■ Problem requirements
From the entries below, copy out every line with "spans" in it.
───── Dataset ─────
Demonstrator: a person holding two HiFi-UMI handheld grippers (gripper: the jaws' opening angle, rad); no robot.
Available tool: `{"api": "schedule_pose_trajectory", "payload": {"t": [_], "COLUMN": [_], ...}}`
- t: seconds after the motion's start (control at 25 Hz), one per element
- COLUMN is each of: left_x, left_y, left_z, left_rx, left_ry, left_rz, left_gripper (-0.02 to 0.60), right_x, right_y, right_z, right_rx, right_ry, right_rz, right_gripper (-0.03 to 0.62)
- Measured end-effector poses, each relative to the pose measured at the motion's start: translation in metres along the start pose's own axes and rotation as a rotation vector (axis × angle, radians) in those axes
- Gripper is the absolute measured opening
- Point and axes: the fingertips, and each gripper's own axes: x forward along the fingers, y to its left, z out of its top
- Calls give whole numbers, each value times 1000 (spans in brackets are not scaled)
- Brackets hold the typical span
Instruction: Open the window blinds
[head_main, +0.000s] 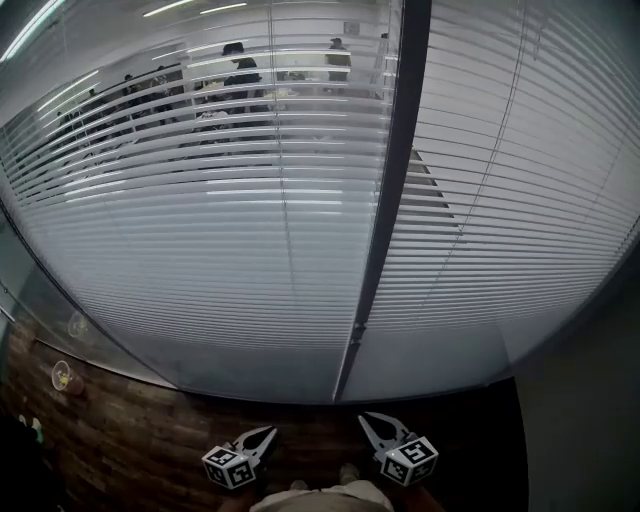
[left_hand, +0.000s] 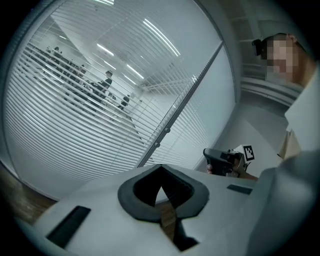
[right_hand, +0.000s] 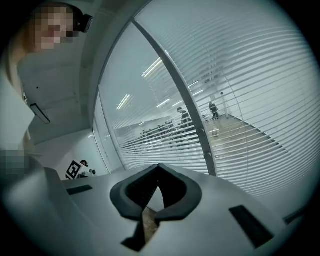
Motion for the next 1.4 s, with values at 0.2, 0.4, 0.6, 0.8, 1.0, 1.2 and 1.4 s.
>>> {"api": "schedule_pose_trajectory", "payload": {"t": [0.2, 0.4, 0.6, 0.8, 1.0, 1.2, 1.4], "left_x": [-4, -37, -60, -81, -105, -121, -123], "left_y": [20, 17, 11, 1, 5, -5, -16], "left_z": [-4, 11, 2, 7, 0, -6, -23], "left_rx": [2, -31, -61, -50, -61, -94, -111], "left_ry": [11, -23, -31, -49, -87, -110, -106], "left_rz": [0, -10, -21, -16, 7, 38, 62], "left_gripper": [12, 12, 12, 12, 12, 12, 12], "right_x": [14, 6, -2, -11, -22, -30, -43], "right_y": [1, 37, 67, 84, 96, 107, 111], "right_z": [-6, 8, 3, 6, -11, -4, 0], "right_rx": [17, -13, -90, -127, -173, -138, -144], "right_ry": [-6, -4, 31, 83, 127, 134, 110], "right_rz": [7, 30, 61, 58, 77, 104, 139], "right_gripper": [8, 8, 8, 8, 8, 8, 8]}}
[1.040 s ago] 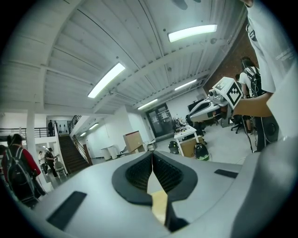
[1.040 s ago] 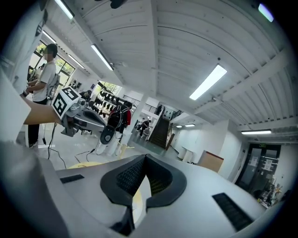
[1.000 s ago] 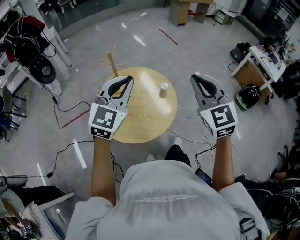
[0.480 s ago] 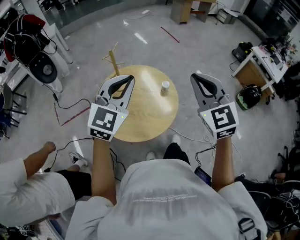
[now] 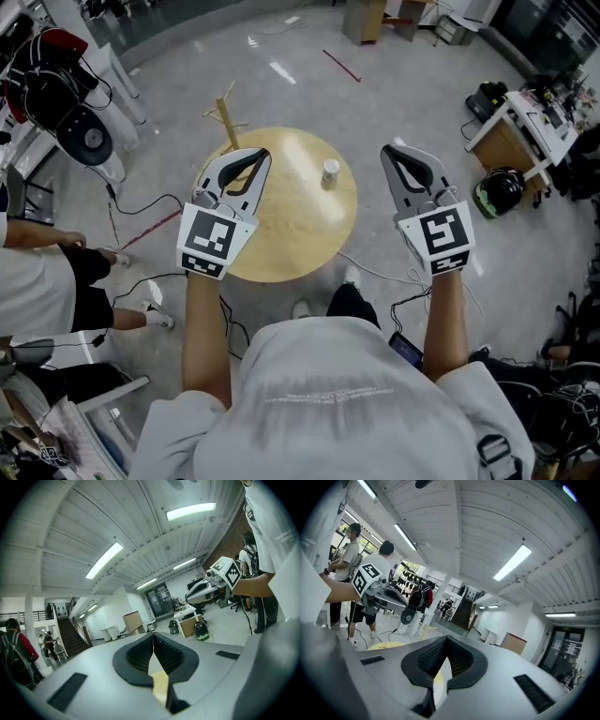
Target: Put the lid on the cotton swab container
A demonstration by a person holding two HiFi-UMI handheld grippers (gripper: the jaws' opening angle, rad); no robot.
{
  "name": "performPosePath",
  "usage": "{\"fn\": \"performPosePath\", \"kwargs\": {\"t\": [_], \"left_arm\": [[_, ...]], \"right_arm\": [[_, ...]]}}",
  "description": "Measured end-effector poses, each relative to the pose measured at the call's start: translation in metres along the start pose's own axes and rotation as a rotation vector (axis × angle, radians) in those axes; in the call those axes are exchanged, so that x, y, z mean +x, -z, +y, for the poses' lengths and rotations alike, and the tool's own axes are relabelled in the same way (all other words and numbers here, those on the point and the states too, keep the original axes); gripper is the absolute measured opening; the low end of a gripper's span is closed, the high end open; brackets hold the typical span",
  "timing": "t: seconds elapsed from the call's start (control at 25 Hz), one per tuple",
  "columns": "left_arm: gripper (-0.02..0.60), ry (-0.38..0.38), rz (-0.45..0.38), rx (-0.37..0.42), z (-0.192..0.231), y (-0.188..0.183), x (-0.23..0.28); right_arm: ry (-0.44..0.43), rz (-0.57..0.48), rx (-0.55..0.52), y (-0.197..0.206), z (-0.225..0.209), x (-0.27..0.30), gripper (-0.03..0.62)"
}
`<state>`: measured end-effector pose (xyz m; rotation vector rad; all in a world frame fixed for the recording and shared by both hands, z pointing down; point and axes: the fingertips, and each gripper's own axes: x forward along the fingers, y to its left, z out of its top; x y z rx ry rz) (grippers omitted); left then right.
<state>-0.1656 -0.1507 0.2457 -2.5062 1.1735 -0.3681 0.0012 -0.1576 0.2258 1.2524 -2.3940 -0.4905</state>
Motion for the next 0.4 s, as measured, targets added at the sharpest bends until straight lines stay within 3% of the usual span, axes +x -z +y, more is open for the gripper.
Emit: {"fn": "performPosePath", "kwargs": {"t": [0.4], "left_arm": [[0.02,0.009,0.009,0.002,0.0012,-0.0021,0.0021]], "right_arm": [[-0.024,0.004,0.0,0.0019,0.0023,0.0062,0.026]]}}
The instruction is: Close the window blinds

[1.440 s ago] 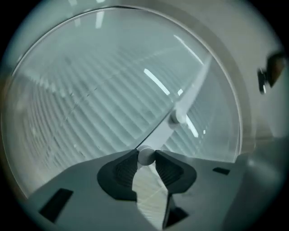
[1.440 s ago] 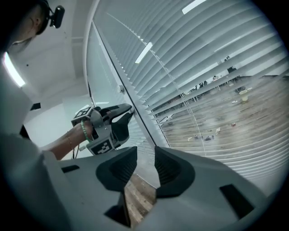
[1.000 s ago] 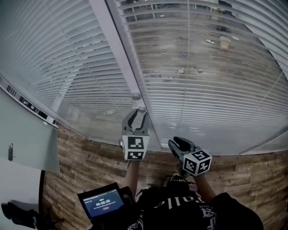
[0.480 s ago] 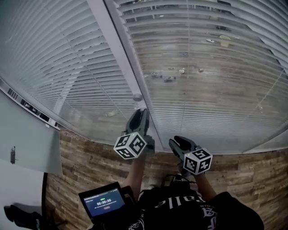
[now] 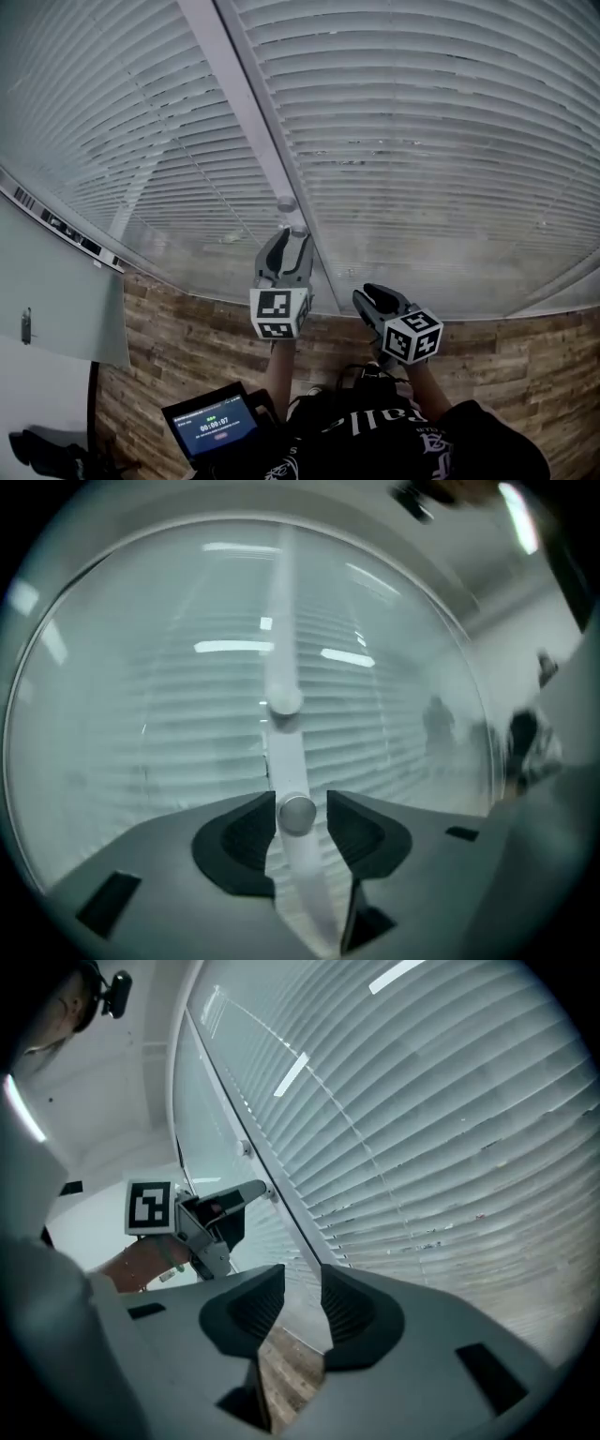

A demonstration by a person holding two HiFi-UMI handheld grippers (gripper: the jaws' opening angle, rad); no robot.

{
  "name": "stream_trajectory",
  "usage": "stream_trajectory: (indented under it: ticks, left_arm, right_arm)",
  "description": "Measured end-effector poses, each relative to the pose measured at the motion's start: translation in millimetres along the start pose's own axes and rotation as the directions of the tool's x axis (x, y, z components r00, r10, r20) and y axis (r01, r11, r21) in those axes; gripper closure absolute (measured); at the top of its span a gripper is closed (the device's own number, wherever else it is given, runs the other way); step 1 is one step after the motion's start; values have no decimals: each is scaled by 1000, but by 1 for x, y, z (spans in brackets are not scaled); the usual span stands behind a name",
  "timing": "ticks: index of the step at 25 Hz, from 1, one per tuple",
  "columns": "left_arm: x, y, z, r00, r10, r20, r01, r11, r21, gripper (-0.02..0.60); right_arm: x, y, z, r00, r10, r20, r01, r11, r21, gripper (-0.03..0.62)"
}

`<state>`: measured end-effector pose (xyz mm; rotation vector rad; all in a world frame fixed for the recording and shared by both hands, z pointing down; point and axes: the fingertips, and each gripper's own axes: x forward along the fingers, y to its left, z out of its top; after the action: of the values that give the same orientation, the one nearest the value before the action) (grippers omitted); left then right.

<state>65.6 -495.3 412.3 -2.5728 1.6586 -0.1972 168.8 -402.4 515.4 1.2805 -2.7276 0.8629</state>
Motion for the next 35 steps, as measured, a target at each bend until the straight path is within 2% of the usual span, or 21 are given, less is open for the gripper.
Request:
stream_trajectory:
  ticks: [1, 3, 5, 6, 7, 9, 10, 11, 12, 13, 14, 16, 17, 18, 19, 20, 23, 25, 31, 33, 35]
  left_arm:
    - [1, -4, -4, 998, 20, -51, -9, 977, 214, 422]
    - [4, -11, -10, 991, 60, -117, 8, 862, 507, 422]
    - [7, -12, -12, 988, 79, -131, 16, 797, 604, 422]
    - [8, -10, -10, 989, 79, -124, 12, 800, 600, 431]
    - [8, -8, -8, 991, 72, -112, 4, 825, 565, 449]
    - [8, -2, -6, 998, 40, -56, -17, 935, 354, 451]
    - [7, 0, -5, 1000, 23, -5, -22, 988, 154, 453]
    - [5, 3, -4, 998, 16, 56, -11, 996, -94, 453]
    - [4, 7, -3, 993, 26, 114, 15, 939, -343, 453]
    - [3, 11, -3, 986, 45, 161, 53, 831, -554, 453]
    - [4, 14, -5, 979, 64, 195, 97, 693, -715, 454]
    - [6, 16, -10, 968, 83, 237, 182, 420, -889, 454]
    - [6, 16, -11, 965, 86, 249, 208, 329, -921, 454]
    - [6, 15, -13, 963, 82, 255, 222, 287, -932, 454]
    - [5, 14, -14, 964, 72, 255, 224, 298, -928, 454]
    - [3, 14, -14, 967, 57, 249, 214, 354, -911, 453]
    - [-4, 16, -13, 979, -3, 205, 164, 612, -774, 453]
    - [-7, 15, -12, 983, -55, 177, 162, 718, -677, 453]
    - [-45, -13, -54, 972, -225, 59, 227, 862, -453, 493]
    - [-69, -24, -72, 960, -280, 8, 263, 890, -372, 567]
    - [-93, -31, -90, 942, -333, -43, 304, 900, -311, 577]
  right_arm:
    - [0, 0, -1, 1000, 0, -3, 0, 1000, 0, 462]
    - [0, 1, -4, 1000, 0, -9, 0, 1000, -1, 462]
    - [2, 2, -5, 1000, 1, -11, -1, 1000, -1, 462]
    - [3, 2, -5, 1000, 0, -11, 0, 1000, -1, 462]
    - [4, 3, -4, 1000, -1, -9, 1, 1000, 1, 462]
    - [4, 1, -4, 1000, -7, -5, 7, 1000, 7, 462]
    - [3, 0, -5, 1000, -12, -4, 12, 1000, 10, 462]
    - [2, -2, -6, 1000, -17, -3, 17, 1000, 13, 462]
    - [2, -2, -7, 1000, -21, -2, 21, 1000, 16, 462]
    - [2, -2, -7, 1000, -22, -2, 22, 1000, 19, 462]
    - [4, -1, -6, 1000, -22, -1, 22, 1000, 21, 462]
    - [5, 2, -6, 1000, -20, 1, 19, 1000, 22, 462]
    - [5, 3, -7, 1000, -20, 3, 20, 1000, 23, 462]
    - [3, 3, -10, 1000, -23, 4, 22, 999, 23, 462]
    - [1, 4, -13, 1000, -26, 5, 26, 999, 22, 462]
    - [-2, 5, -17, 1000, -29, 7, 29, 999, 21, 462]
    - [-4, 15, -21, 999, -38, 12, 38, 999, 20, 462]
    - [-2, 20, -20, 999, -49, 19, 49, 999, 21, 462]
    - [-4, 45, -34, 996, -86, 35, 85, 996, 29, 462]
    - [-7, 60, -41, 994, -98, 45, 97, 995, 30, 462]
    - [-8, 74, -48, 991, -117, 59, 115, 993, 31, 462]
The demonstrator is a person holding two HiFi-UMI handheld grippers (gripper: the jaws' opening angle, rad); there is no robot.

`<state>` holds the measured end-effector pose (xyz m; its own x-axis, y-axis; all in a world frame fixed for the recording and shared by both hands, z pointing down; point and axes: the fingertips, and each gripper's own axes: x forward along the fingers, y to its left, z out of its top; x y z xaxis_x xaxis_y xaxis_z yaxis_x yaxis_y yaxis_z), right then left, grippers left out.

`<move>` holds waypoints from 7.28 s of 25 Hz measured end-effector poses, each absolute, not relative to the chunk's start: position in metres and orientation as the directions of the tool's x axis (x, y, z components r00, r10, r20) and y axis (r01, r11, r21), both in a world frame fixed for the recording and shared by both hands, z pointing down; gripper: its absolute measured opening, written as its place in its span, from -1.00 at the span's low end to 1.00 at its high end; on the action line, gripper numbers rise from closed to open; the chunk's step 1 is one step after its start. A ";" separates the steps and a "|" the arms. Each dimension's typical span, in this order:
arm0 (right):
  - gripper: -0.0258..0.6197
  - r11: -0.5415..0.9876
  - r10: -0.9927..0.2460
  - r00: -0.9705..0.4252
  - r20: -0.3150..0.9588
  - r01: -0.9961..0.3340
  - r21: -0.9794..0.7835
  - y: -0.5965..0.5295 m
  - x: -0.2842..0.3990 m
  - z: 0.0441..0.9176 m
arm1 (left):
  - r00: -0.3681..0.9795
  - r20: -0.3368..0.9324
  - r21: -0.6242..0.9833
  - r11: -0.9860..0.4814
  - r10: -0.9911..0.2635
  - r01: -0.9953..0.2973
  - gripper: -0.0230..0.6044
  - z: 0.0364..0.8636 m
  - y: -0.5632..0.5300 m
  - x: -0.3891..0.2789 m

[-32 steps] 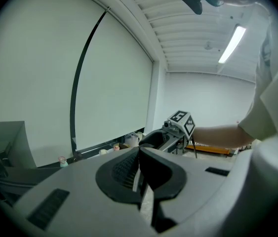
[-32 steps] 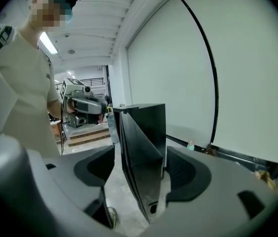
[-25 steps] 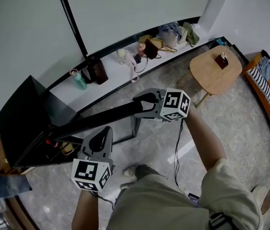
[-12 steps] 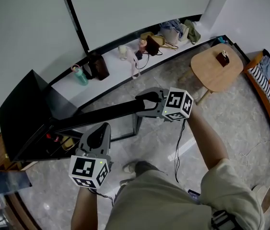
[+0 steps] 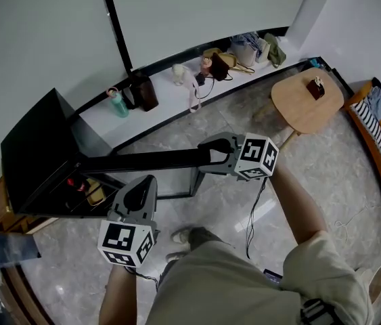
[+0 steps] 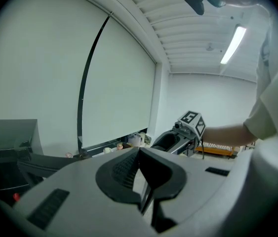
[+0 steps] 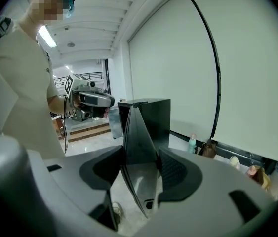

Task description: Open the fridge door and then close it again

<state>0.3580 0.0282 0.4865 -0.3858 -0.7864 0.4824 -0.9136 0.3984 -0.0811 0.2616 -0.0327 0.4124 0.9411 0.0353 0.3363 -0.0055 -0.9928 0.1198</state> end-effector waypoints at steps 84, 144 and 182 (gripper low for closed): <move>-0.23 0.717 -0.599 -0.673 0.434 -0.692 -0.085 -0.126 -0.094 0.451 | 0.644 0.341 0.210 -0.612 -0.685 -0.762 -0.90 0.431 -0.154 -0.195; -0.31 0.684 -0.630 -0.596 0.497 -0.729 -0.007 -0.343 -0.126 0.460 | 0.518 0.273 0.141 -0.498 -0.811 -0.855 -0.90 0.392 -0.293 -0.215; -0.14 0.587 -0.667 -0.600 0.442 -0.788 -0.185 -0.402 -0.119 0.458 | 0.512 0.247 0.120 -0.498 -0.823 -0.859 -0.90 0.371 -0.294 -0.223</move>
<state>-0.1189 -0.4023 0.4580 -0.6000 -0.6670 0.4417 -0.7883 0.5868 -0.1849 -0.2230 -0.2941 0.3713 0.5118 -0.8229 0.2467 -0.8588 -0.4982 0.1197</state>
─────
■ Task solution
- Calls give whole numbers, each value times 1000 (spans in brackets are not scaled)
  "description": "Measured end-effector poses, each relative to the pose measured at the motion's start: translation in millimetres along the start pose's own axes and rotation as the directions of the tool's x axis (x, y, z components r00, r10, r20) and y axis (r01, r11, r21) in those axes; gripper closure absolute (measured); at the top of its span a gripper is closed (the device's own number, wherever else it is given, runs the other way); step 1 is one step after the motion's start; values have no decimals: each is scaled by 1000, but by 1 for x, y, z (spans in brackets are not scaled); the usual span stands behind a name",

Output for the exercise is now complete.